» **EXERCISE BRIEF**:
A faithful copy of the listing below is required.

-*-

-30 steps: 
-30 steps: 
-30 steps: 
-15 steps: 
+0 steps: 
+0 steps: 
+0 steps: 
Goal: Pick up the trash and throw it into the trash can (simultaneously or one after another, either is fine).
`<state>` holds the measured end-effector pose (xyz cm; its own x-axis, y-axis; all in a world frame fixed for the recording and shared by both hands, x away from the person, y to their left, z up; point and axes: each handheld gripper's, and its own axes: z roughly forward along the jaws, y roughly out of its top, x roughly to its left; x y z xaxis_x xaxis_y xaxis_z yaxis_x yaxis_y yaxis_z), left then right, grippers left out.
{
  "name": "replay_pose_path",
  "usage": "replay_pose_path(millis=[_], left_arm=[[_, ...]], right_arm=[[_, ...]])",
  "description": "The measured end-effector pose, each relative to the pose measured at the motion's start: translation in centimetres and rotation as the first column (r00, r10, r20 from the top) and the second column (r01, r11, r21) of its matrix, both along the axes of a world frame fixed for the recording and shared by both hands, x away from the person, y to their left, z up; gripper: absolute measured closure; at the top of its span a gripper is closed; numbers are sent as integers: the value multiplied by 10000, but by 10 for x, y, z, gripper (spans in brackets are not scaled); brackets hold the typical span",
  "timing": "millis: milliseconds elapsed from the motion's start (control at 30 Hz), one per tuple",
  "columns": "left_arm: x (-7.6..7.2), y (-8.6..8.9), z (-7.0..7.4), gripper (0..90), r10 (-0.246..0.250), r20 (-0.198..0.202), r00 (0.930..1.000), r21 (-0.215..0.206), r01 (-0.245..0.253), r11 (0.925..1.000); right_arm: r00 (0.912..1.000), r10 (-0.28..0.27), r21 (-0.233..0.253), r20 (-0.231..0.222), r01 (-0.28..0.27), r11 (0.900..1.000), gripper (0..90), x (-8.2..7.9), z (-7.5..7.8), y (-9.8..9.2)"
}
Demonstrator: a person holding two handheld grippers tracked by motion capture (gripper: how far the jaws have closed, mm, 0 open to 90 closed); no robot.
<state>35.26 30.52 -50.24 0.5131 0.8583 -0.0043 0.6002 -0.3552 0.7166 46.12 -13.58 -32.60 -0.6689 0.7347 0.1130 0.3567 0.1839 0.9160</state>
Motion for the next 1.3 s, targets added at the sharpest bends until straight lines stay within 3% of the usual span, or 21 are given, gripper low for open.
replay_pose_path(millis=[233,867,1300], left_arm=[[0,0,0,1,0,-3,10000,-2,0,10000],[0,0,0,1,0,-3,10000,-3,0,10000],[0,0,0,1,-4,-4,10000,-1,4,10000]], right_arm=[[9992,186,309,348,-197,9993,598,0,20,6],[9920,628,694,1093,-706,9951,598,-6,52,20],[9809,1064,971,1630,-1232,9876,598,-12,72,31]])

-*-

» **RESULT OF THIS EXERCISE**:
-30 steps: 
-30 steps: 
-30 steps: 
-15 steps: 
+0 steps: 
+0 steps: 
+0 steps: 
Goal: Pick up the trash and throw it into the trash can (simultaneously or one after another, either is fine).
`<state>` holds the measured end-effector pose (xyz cm; its own x-axis, y-axis; all in a world frame fixed for the recording and shared by both hands, x away from the person, y to their left, z up; point and axes: each handheld gripper's, and its own axes: z roughly forward along the jaws, y roughly out of its top, x roughly to its left; x y z xaxis_x xaxis_y xaxis_z yaxis_x yaxis_y yaxis_z), left then right, grippers left out.
{
  "name": "replay_pose_path",
  "usage": "replay_pose_path(millis=[_], left_arm=[[_, ...]], right_arm=[[_, ...]])",
  "description": "The measured end-effector pose, each relative to the pose measured at the motion's start: translation in centimetres and rotation as the first column (r00, r10, r20 from the top) and the second column (r01, r11, r21) of its matrix, both along the axes of a world frame fixed for the recording and shared by both hands, x away from the person, y to their left, z up; gripper: absolute measured closure; at the top of its span a gripper is closed; numbers are sent as integers: the value multiplied by 10000, but by 10 for x, y, z, gripper (spans in brackets are not scaled); brackets hold the typical span",
  "timing": "millis: milliseconds elapsed from the motion's start (control at 30 Hz), one per tuple",
  "columns": "left_arm: x (-7.6..7.2), y (-8.6..8.9), z (-7.0..7.4), gripper (0..90), r10 (-0.246..0.250), r20 (-0.198..0.202), r00 (0.930..1.000), r21 (-0.215..0.206), r01 (-0.245..0.253), r11 (0.925..1.000); right_arm: r00 (0.912..1.000), r10 (-0.28..0.27), r21 (-0.233..0.253), r20 (-0.231..0.222), r01 (-0.28..0.27), r11 (0.900..1.000), gripper (0..90), x (-8.2..7.9), z (-7.5..7.8), y (-9.8..9.2)"
}
Demonstrator: a person holding two handheld grippers tracked by motion capture (gripper: how far the jaws have closed, mm, 0 open to 90 closed); no robot.
<state>35.26 30.52 -50.24 0.5131 0.8583 -0.0043 0.6002 -0.3552 0.7166 46.12 -13.58 -32.60 -0.6689 0.7347 0.1130 0.3567 0.1839 0.9160</state>
Motion for the next 1.3 s, targets added at the sharpest bends until straight lines stay within 3% of the usual span, or 21 are given, gripper low for open.
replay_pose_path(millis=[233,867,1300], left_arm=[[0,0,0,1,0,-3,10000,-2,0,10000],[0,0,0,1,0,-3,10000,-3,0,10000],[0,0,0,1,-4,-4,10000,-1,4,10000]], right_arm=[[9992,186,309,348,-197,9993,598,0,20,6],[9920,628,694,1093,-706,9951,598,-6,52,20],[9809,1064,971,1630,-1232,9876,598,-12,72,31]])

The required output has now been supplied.